The pilgrims who travel to the temple of Prada come to witness the revelation of big ideas: eurekas that push fashion forward. Or an intuitive aesthetic strangeness that immediately makes that which preceded it seem trifling. Tonight the big idea was not to be big.
Despite the assertive cult dedicated to the exegesis of Miuccia Prada’s output, she knows herself best. Backstage, she said: “My inspirations are so many and so complex that to summarize is impossible. But I would say that the main sentiment that I had is going from bigness to smallness; from the big deal of the installation—big architecture and construction—the big deal of fashion, the big deal of art, the big deal of everything. And to go opposite. More human, more simple, more real . . . the desire for reality, humanity, and simpleness.”
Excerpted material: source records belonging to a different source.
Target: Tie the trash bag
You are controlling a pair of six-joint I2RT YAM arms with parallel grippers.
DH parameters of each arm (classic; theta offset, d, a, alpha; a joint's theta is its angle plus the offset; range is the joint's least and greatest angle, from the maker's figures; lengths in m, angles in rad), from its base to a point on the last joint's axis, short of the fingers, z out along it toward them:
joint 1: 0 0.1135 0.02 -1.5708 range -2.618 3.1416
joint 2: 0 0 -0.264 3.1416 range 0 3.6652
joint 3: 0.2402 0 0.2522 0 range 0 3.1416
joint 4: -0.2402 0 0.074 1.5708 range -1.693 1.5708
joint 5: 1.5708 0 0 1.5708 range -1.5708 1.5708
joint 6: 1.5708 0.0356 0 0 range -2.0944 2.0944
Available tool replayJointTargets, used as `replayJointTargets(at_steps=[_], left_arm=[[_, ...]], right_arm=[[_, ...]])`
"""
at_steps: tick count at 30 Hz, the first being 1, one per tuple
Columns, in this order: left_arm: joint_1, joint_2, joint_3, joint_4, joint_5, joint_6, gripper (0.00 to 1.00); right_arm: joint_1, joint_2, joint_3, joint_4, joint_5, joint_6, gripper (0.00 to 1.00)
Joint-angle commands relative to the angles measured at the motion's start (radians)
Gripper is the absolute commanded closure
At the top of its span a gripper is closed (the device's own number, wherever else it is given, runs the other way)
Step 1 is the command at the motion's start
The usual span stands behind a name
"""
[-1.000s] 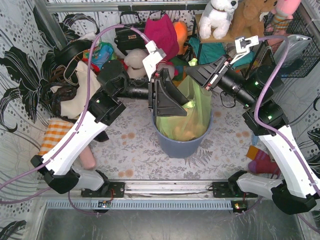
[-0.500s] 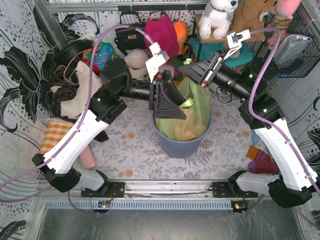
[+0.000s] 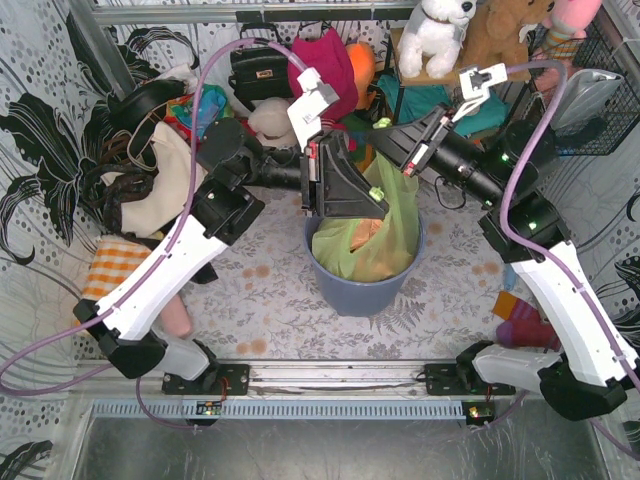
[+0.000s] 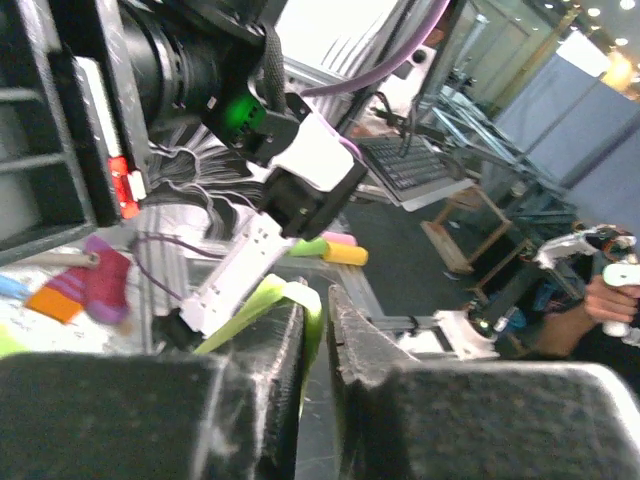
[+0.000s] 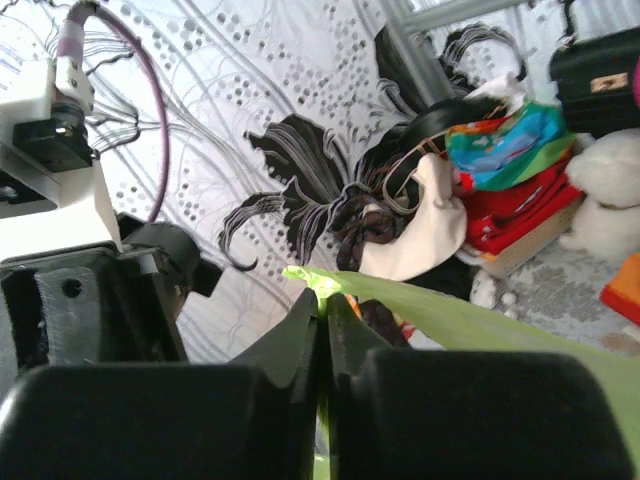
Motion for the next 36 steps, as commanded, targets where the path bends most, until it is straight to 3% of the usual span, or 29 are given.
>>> replayJointTargets(at_steps=[1, 7, 13, 17, 22, 25, 28, 36], left_arm=[[-0.005, -0.084, 0.005, -0.081, -0.146, 0.124, 0.86], [0.0, -0.237, -0.009, -0.332, -0.585, 0.293, 0.94], [-0.001, -0.348, -0.053, -0.422, -1.059, 0.353, 0.99], [-0.001, -0.307, 0.028, -0.439, -1.088, 0.393, 0.99], [0.0, -0.193, 0.263, -0.508, -1.061, 0.441, 0.98], [0.0, -0.179, 0.308, -0.501, -1.061, 0.454, 0.98], [0.001, -0.184, 0.273, -0.523, -1.076, 0.463, 0.98], [0.004, -0.292, -0.019, -0.444, -1.191, 0.431, 0.97]], right_arm=[[0.0, -0.111, -0.07, 0.085, 0.145, -0.009, 0.99], [0.0, -0.221, -0.158, 0.087, 0.297, -0.048, 1.0], [0.0, -0.195, -0.17, 0.11, 0.217, -0.054, 1.0], [0.0, -0.111, -0.081, 0.118, 0.126, -0.068, 1.0], [0.0, -0.01, 0.11, 0.098, 0.117, -0.082, 1.0], [0.0, 0.013, 0.171, 0.099, 0.114, -0.097, 1.0], [0.0, -0.003, 0.124, 0.114, 0.122, -0.092, 1.0], [0.0, -0.095, -0.16, 0.204, 0.167, -0.03, 1.0]])
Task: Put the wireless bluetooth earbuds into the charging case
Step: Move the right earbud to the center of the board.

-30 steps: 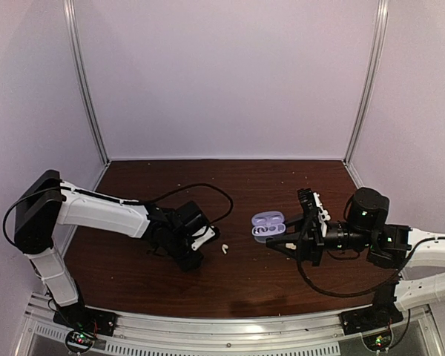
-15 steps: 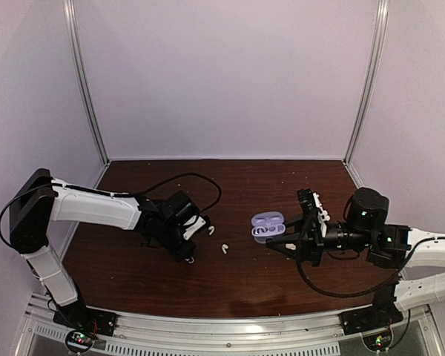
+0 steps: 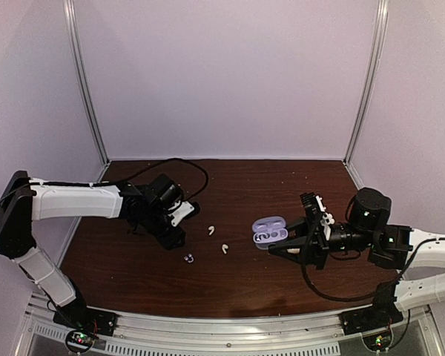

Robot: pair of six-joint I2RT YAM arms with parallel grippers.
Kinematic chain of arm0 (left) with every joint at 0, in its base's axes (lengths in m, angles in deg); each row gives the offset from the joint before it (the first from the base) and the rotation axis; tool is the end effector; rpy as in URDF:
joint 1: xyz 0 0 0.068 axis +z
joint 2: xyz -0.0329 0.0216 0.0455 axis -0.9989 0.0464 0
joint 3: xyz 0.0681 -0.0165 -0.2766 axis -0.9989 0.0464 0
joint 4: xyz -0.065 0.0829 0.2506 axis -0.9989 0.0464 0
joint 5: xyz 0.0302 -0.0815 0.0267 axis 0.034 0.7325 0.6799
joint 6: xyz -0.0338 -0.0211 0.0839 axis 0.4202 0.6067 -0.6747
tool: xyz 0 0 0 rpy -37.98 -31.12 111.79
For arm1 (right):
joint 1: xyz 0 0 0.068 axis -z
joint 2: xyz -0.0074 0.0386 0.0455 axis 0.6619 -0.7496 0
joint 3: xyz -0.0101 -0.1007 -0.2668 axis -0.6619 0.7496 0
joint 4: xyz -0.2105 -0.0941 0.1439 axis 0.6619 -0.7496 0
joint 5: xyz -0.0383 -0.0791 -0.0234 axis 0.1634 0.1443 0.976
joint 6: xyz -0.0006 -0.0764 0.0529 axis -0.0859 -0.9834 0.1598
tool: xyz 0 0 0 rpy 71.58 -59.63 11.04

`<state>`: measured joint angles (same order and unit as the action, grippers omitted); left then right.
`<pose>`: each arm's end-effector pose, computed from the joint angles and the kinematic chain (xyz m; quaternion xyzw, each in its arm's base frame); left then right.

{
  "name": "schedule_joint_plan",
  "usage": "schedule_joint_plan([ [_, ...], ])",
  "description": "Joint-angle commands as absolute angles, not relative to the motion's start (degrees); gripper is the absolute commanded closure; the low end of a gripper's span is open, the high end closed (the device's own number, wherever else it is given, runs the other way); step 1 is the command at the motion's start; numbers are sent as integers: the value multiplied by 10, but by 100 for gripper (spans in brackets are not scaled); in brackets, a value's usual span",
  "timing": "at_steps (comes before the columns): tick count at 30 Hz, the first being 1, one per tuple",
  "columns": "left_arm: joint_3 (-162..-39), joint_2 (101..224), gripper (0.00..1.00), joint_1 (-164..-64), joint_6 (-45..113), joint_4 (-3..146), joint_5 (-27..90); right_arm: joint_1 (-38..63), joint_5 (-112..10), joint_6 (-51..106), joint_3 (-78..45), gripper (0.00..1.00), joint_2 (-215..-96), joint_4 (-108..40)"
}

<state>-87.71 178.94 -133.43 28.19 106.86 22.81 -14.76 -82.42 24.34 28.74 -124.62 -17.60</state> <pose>0.2382 -0.2470 0.1621 0.3381 0.9164 -0.0914 0.1938 0.0905 0.2307 0.2876 -0.5102 0.5134 0.5362 0.4343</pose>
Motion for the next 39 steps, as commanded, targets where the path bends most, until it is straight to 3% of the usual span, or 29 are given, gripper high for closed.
schedule_joint_plan([
  [1, -881, 1766, 60, -1335, 243, 1078, 307, -164, -838, 204, 268, 100, -1233, -184],
  [12, -917, 1796, 56, -1335, 142, 1106, 256, -181, -828, 161, 217, 100, -1276, -245],
  [23, -922, 1875, 64, -1335, 154, 1096, 184, -180, -814, 182, 232, 100, -1252, -240],
  [39, -931, 1916, 64, -1360, 162, 1093, 285, -181, -807, 193, 238, 100, -1243, -238],
])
Simplicity sandwiched this show. The top was an assertively normcore assembly of button-down shirt, V-neck sweater, wide-gauge beige corduroy pant, and some suede-paneled round-toed shoes. The last was a boot-cut beige corduroy suit, worn with tie, which featured leather panels on its pockets. In between came exercises in what she said were a conscious exploration of “crudeness” and “low art”: highly researched to be banal watercolor scenes on knitwear; futuristic by-numbers collages on women’s handbags. There was also a search for the analogue. Mrs. Prada half-joked that she had gone into the woods to find the twigs inserted into feathered chains, which along with shells provided naively totemic jewelry accents. She said the interplay of corduroy and leather encapsulated the collection, and there was for sure plenty of both; shades of brown leather in pants and topcoats and corduroy used in jackets and suits for women. The provider of oddness, over and over, was fur: on colored studded boots, the belt in the first look, as panels on the front of pimpy Starsky and Hutch-style outerwear. Mrs. Prada conceded the ’70s had ended up a heavy flavor here, but she insisted it was inadvertently done, even if it was a period she was attached to for its history of uprising and protest. The women’s looks, when not aping off the men’s, were more demonstratively decorative—but again as an exercise in the banal. The florals were quintessential Prada, and she laughed at them for it.
The big, she had said, was represented by the scale of the setting here. Collaborators OMA had bedecked the room as a soullessly attractive mid-century rehab center meets motel: all curving Qantas lounge wooden partitions walled by tiles or flecked marble, and intermittently furnished with leather sheeted beds. Pipe organ vied with harpsichord over heartbeat bass as the models walked, a soundtrack to uncertainty. Very laudably, Mrs. Prada berated the pollution of stimulation by information that now assails us all, saying: “We all went too far to the point that there is so much to follow, so much to do—always more and more and more. You lose somehow your normal nature.” Yet whether that overload can be quelled by feeding it with less is debatable. Despite the simplicity and the smallness and the intimacy she expressed a desire for here, the room was a sea of smartphones at the finale. It’s too late to stop now.